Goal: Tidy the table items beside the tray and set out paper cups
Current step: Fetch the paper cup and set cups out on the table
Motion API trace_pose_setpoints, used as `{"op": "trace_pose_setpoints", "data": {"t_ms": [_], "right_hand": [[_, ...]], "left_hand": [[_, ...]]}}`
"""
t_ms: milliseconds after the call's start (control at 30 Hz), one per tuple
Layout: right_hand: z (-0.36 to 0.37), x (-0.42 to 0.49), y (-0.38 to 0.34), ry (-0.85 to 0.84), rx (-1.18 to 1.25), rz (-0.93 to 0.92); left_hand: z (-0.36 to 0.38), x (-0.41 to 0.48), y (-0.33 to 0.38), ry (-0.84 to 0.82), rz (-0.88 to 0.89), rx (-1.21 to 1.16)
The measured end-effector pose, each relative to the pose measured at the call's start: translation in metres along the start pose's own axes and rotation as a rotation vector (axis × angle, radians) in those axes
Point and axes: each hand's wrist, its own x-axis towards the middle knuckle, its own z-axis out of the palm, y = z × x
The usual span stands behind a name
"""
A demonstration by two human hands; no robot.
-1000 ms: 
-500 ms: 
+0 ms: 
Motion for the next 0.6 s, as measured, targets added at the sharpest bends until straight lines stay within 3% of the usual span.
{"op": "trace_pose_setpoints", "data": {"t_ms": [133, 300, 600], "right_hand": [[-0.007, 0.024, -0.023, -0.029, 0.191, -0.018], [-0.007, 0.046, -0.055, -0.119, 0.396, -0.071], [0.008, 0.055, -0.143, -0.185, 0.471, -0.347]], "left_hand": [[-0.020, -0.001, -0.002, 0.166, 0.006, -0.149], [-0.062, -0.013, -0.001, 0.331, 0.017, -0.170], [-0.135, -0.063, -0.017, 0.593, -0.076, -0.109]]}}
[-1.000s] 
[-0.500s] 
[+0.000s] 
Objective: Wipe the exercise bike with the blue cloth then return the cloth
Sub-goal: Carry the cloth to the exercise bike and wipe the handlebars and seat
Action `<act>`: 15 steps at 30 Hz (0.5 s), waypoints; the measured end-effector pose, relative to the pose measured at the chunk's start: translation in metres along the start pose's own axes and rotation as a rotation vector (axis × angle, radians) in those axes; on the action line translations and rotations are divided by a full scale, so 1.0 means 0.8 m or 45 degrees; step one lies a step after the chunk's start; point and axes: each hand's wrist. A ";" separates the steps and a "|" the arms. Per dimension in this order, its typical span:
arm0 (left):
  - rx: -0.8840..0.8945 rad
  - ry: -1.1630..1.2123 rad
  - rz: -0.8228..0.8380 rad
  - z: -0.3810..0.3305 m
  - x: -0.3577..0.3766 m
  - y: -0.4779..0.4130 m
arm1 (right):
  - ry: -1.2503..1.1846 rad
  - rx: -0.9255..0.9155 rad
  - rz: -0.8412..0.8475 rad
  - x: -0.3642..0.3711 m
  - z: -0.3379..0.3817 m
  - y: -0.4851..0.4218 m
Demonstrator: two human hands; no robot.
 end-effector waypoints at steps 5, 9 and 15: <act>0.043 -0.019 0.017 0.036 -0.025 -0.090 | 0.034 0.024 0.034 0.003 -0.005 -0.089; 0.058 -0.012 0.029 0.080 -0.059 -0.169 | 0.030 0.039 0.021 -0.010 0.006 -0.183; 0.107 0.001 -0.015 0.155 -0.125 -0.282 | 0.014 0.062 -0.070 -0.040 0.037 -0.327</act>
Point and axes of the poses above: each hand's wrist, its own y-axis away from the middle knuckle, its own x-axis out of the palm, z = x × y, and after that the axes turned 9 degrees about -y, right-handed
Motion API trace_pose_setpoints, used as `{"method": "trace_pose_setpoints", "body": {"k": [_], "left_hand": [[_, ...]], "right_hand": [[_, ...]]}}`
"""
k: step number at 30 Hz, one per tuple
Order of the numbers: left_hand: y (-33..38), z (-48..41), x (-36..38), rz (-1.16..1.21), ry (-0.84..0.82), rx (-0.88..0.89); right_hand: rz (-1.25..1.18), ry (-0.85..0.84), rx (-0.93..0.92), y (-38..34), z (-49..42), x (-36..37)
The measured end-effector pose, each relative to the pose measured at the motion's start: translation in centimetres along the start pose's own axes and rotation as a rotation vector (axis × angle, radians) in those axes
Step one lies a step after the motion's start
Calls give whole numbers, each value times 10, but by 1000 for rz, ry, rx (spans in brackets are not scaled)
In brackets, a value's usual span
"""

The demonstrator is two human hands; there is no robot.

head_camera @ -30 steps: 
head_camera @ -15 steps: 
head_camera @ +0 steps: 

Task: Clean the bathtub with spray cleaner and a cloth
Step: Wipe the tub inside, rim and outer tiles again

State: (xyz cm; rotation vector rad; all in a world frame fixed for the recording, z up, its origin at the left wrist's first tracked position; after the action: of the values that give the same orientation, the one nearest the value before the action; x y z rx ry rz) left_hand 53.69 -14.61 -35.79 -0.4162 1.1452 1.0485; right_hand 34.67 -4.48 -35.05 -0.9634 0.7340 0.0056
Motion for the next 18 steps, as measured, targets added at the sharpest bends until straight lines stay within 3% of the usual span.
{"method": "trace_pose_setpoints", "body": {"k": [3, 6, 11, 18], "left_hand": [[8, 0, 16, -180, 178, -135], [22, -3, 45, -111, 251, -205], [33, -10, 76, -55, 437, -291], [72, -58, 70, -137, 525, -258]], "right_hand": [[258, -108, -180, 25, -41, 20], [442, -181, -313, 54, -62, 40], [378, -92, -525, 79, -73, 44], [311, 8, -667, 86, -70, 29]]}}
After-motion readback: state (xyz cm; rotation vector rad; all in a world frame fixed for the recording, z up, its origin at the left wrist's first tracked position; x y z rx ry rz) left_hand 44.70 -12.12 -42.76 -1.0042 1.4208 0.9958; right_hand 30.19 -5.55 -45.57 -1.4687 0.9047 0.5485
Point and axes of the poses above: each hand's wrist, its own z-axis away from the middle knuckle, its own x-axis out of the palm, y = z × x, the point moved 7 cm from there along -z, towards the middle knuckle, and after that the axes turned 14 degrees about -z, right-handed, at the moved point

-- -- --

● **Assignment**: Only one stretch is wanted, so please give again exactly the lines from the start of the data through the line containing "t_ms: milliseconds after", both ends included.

● **Exercise answer**:
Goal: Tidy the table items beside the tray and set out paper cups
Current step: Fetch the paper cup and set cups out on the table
Motion API trace_pose_setpoints, used as `{"op": "trace_pose_setpoints", "data": {"t_ms": [_], "right_hand": [[_, ...]], "left_hand": [[_, ...]]}}`
"""
t_ms: milliseconds after the call's start (control at 30 Hz), one per tuple

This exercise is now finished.